Sometimes, for no reason at all, or for several reasons that have piled up over the course of a day, a week or a month or months, I just don’t want to be a mother anymore. Or rather, I don’t want kids because being a mother is not as painfully exhausting as having kids. Sure, I know that you can’t really have one without being/having the other but, rationale does not always make the best approach.
I wouldn’t mind being the mother of self-sufficient, tidy little people but, that would mean that I am not the mother of anything I gave birth to. It is great to be needed/appreciated but when even the grown one expects that I am to make dinner despite the fact that he is not only a good cook but, he has been home all day and he is grown by all legal measures, I wonder what I was thinking way back in ponytails playing with my dolls and planning for parenthood. Exactly what did I expect this life to entail?
I cerainly did not expect to be a single parent. I did not expect to be the sole decision maker, bread winner, disciplinarian, trusted confidant or protector. I did not expect to go this alone. This is not the life that I ordered. But, I can’t go back to the drive thru with the bag that was clearly not mine after I have already made the long drive home. There are no returns. No exchanges.
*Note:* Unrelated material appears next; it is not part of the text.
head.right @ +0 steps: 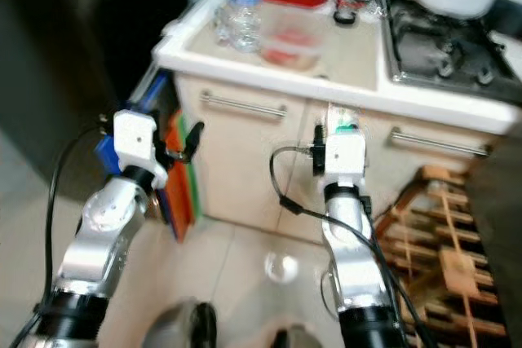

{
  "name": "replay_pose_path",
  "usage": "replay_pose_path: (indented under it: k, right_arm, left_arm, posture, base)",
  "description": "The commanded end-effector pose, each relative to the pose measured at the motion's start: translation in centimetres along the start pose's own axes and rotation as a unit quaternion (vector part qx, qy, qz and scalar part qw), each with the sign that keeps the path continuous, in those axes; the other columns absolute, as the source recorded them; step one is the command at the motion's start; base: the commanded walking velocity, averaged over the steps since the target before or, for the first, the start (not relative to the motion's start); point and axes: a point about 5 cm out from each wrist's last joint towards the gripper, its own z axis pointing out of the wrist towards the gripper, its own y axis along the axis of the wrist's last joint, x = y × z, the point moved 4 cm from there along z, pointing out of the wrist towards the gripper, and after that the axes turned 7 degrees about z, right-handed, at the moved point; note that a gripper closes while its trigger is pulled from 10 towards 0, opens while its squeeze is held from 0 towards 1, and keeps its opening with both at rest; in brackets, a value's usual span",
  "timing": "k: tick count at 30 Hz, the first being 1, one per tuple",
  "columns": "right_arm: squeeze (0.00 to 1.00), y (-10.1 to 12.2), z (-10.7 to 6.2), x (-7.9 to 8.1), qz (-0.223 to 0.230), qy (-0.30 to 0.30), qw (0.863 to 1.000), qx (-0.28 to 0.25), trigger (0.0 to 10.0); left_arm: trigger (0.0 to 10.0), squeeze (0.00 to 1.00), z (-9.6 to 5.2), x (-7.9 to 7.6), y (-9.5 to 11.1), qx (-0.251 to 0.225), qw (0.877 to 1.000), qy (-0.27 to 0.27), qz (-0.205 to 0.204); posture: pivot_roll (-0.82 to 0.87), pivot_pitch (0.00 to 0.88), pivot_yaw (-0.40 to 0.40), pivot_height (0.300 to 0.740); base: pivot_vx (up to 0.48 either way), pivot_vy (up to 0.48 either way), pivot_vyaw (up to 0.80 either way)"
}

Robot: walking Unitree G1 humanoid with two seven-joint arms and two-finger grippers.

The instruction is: Restocking fridge

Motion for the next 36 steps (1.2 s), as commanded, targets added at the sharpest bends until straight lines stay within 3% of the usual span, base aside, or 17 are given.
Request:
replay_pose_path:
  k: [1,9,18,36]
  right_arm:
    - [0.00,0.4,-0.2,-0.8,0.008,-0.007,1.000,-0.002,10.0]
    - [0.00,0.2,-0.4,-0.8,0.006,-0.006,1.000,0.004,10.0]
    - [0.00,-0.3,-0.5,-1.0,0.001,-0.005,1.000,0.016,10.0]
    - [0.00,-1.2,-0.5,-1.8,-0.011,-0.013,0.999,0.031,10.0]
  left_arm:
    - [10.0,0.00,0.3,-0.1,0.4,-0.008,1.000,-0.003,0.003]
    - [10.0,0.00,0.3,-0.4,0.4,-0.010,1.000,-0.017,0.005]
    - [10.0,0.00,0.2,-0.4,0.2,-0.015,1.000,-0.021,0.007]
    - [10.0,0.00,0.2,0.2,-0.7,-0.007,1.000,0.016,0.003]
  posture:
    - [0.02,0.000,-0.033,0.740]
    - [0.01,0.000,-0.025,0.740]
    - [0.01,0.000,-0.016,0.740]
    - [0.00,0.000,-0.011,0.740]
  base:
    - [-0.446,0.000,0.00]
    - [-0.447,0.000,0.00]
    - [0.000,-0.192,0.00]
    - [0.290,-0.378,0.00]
Don’t get me wrong, I am definitely not complaining. Okay, I am.
I am tired. I am physically and mentally tired. I want a do over. The only problem is that I am not sure which part I would do over. Definitely not the part that brought me The Man and The Girl in the Middle. We have been through a lot together and doing that part over would bring me to a different place, a place where I don’t meet the one that helped me bring The Boy into my life. As tired as I am of the work, the stress and the fear of parenting, I don’t want to not be a mother. I sometimes just don’t want kids.
This weekend, as I was cleaning out my head by cleaning out my home I told my two oldest, “I don’t want any kids. I don’t want to be mom anymore.” And, spoken like they truly belong to me they both replied, “Too bad.”
I smiled because those are mine.
This is not the life I ordered but there is no denying that I am blessed to have it.